● Directions for this task
Give back all the data below exactly as it is shown.

● Data block
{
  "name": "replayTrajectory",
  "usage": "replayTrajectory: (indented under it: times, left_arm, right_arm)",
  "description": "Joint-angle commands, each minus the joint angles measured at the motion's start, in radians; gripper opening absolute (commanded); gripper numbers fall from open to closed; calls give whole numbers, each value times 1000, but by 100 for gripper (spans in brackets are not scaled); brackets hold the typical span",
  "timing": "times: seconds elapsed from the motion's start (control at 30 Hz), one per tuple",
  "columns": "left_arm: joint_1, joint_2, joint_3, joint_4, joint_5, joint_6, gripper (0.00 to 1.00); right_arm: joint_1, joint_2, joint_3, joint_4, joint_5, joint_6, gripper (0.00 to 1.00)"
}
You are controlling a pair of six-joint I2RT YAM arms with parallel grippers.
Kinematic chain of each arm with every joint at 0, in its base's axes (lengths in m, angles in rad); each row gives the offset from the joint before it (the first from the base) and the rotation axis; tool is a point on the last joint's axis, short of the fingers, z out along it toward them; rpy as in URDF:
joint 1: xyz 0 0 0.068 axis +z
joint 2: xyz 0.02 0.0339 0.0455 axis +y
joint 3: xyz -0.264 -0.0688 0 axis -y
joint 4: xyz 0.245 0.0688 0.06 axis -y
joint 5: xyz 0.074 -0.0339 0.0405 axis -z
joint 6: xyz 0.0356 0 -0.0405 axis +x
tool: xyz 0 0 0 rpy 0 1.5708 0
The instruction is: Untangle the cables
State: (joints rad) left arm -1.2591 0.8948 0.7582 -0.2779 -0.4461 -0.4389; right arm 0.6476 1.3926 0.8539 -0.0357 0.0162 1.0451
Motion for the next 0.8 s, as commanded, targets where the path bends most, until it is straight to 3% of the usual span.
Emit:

● Reply to the exercise
{
  "name": "replayTrajectory",
  "usage": "replayTrajectory: (indented under it: times, left_arm, right_arm)",
  "description": "Joint-angle commands, each minus the joint angles measured at the motion's start, in radians; gripper opening absolute (commanded); gripper numbers fall from open to closed; calls give whole numbers, each value times 1000, but by 100 for gripper (spans in brackets are not scaled); brackets hold the typical span",
  "timing": "times: seconds elapsed from the motion's start (control at 30 Hz), one per tuple",
  "columns": "left_arm: joint_1, joint_2, joint_3, joint_4, joint_5, joint_6, gripper (0.00 to 1.00); right_arm: joint_1, joint_2, joint_3, joint_4, joint_5, joint_6, gripper (0.00 to 1.00)"
}
You are controlling a pair of six-joint I2RT YAM arms with parallel grippers.
Kinematic chain of each arm with every joint at 0, in its base's axes (lengths in m, angles in rad); each row gives the offset from the joint before it (the first from the base) and the rotation axis; tool is a point on the last joint's axis, short of the fingers, z out along it toward them; rpy as in URDF:
joint 1: xyz 0 0 0.068 axis +z
joint 2: xyz 0.02 0.0339 0.0455 axis +y
joint 3: xyz -0.264 -0.0688 0 axis -y
joint 4: xyz 0.245 0.0688 0.06 axis -y
joint 5: xyz 0.074 -0.0339 0.0405 axis -z
joint 6: xyz 0.0356 0 -0.0405 axis +x
tool: xyz 0 0 0 rpy 0 1.5708 0
The instruction is: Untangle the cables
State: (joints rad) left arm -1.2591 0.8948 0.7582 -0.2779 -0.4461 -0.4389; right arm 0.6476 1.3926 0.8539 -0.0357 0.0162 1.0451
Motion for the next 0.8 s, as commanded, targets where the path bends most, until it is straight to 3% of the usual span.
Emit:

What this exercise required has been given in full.